Además, casi la mitad de los servicios ambulatorios privados corresponde a consulta externa especializada, lo que evidencia una demanda sostenida de diagnósticos y tratamientos de seguimiento.

El estudio “Investigación de Demanda de Turismo Médico en América Latina”, elaborado por el Council for Medical Tourism México, reconoce que esta movilidad está impulsada por la calidad y accesibilidad de los servicios médicos en la región, consolidando a México como un nodo estratégico en este segmento.

Este dinamismo se complementa con la hospitalidad comunitaria. Cuando una persona viaja por motivos de salud —especialmente en casos que implican procedimientos complejos— requiere no solo atención clínica, sino también espacios flexibles, cercanos y adecuados para estancias prolongadas.
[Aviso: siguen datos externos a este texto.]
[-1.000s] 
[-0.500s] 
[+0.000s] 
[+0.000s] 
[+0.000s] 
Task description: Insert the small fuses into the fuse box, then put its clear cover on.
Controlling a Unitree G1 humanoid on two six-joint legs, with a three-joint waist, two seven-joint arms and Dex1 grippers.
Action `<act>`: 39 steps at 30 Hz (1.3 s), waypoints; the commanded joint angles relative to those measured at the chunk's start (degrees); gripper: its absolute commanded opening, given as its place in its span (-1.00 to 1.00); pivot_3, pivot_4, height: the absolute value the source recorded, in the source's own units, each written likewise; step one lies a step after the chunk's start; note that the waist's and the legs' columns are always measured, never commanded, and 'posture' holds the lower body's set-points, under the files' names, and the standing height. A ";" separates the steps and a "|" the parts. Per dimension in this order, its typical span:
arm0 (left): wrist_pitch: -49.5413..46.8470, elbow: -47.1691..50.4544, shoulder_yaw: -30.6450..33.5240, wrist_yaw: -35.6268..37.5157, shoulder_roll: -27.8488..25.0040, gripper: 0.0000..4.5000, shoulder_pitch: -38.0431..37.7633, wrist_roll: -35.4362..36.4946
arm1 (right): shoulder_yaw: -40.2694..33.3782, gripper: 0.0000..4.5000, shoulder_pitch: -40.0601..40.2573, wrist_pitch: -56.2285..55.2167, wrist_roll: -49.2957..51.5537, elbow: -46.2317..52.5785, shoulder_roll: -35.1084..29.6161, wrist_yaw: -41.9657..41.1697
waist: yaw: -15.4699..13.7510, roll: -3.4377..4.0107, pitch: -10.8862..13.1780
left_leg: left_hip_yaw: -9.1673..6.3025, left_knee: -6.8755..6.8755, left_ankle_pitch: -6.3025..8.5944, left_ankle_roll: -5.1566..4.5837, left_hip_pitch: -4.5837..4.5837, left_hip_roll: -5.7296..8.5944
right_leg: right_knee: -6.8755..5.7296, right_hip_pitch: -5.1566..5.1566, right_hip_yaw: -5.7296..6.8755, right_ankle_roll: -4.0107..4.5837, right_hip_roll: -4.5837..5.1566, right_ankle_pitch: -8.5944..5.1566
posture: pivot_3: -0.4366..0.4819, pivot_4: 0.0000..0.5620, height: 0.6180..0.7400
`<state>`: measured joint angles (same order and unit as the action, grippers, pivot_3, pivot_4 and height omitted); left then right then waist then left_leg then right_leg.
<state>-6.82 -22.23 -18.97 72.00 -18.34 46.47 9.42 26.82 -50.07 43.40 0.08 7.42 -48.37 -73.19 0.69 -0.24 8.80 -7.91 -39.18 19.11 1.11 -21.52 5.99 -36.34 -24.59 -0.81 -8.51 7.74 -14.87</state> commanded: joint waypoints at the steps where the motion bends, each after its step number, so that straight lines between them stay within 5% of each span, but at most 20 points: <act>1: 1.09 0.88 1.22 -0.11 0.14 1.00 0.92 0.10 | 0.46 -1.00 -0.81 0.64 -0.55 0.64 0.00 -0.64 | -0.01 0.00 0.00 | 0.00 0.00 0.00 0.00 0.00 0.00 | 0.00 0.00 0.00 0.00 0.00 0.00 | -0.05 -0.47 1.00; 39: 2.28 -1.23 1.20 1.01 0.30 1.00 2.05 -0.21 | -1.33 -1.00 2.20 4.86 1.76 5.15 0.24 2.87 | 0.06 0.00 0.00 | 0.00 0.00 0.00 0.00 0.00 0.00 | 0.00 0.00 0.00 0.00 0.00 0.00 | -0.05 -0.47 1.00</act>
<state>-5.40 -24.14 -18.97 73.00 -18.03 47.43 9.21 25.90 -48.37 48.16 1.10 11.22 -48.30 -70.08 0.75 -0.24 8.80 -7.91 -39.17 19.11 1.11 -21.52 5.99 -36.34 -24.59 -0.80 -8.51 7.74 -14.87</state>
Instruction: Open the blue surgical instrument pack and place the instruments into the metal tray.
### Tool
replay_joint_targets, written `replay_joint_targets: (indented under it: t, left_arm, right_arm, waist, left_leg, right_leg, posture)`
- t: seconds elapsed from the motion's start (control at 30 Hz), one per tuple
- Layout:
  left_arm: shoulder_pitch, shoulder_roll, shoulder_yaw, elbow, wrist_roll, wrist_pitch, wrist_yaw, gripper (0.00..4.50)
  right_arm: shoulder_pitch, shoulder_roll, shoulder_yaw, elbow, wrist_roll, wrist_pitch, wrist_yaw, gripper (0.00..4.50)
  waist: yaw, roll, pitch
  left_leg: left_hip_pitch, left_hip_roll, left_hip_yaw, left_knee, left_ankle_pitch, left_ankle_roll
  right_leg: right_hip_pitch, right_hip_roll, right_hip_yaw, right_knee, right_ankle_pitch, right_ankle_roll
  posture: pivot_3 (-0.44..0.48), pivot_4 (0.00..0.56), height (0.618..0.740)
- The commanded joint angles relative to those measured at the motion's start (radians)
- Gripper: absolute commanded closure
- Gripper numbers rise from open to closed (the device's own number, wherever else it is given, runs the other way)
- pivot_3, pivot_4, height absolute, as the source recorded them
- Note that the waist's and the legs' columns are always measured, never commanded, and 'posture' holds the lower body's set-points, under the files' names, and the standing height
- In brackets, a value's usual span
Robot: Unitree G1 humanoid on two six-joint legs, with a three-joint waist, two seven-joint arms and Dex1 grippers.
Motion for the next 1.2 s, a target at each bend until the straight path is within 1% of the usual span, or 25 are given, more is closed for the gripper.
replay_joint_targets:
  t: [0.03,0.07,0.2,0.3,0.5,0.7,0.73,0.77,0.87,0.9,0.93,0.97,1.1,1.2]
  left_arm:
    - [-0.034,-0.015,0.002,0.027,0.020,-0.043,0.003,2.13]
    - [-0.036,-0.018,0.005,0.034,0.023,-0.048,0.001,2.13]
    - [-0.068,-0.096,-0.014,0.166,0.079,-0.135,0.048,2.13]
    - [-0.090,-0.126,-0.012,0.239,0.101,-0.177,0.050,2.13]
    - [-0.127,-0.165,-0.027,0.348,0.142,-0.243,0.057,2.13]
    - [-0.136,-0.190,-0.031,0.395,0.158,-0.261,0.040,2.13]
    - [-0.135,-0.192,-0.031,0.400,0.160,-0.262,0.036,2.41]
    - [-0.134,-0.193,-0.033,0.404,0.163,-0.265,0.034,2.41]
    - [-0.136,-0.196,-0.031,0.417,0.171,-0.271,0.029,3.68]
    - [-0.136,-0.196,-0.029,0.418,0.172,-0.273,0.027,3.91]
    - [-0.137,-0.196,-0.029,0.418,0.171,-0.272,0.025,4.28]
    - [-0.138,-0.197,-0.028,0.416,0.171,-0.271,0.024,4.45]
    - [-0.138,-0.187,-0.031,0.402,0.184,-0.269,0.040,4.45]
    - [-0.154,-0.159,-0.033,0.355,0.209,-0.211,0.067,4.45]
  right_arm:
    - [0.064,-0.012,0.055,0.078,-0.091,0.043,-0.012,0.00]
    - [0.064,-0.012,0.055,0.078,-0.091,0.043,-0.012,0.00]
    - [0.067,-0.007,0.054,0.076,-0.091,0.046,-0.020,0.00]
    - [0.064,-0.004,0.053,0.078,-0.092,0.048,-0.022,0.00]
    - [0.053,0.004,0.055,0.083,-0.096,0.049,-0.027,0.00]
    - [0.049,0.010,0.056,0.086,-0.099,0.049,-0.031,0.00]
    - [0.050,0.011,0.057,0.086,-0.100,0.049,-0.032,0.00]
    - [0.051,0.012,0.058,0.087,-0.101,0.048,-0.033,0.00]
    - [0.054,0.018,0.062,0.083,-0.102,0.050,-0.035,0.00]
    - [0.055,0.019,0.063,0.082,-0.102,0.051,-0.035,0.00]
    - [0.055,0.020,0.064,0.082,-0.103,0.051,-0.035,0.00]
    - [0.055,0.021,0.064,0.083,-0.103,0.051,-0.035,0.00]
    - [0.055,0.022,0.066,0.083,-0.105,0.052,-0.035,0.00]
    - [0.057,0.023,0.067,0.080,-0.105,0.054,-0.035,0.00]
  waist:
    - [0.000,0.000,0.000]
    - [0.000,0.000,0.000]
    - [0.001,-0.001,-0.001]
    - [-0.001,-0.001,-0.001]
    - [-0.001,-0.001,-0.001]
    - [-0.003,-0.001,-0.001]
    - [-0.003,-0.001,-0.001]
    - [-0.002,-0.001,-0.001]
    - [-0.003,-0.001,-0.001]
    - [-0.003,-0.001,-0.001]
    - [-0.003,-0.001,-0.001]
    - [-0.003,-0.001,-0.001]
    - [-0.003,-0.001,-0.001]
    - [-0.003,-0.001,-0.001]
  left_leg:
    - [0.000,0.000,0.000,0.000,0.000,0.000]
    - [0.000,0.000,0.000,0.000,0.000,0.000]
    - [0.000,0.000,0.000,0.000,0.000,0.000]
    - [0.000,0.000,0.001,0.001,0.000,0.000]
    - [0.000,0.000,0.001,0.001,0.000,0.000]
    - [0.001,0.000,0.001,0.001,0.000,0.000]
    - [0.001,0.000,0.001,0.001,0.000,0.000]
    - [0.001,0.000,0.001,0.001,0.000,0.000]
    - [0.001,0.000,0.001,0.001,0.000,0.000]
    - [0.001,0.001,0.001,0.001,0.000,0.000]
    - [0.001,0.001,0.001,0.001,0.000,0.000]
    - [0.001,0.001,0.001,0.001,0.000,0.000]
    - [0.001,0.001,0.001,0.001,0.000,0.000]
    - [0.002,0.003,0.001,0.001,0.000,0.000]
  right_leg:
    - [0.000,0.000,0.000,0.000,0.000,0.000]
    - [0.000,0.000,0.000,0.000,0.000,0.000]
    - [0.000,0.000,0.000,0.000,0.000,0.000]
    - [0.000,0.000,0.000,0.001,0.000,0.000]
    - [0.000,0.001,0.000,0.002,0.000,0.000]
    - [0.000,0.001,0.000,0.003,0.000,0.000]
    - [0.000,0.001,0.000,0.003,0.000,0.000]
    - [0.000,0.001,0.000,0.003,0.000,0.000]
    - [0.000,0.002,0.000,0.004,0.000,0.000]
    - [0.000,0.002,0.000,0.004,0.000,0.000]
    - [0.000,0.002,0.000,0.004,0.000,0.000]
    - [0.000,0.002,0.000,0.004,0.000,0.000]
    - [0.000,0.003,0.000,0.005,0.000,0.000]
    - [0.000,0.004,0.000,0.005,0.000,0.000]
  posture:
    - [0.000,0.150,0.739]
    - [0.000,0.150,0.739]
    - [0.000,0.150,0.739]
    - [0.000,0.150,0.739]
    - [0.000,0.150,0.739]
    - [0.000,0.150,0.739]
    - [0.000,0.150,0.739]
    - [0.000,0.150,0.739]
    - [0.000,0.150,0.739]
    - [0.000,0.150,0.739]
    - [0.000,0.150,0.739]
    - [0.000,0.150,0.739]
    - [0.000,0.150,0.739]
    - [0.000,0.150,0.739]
En ese contexto, la Ciudad de México cuenta con una capacidad de alojamiento que permite atender esta demanda sin generar presiones extraordinarias: el sector de Estancias Turísticas Eventuales genera alrededor de 66,800 empleos, aporta 22 mil millones de pesos a la economía local y representa menos del uno por ciento del parque habitacional, con más de 26 mil alojamientos disponibles que complementan la oferta hotelera tradicional.

Sobre el crecimiento que ha tenido este sector, Ángel Torres, fundador de Todos Somos Anfitriones explicó que la Ciudad de México cuenta con una amplia oferta de estancias por lo que esa infraestructura hospitalaria cuenta con respaldo para recibir a pacientes de diversas localidades. Señaló que “La hospitalidad no se limita a ofrecer una habitación; sino que es brindar un espacio cálido y respetuoso en momentos delicados”, esa es la dimensión humana que acompaña al turismo médico.

Si bien a nivel nacional en enero se registraron ajustes en el empleo formal —con una reducción de 8,104 puestos ante el IMSS y la baja de 5,800 registros patronales—, la experiencia de la capital muestra que sectores estratégicos como el turismo médico y la hospitalidad comunitaria contribuyen a sostener actividad económica y oportunidades laborales en un entorno cambiante, con infraestructura hospitalaria robusta y capacidad suficiente de hospedaje para responder a la demanda.